We all have a creative “seed” inside of us that lies dormant. We know it is in there when we come across something that nudges the it. What are our excuses for not nurturing that creative seed? What are things we can do to get pass the obstacles we put up?

Audit things that block creativity

What is in your life that grabbing your focus from being more creative? Some are tangible like work and family. Some are less so and may linger in your subconscious. These care beliefs and attitudes.


The younger less focused version of me spent a lot of time and money watching independent film. I would track down theaters with the limiting showing. Read up on the directors and actors. Watched all of the films they did previously. During this time, I rarely drew anything.

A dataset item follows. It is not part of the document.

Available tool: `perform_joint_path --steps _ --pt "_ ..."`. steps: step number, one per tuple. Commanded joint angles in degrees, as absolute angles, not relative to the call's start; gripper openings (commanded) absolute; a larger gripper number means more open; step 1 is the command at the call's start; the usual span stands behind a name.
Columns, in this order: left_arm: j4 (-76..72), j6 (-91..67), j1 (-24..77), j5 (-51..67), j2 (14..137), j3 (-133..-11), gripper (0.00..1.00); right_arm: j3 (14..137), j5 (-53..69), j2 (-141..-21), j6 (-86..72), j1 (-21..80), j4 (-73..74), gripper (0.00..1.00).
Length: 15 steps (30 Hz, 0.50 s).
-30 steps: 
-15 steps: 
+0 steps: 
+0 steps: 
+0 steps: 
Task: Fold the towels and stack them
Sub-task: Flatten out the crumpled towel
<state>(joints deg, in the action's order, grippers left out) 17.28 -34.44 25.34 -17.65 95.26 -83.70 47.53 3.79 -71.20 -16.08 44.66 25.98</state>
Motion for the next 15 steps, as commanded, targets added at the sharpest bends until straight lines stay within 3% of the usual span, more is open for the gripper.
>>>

Ramit Sethi once said that your calendar and your bank statement can show you your priorities. I was not always careful with either. My vision of creativity was to be free and wait for inspiration to appear. “Wait for the muse to visit me,” my art teacher once expressed. In the end, I spent a lot of time and money on things that did nothing to nurture my creativity, and my sketchbooks collected dust.

Now, I ask myself this question, “does this help nurture my creativity?”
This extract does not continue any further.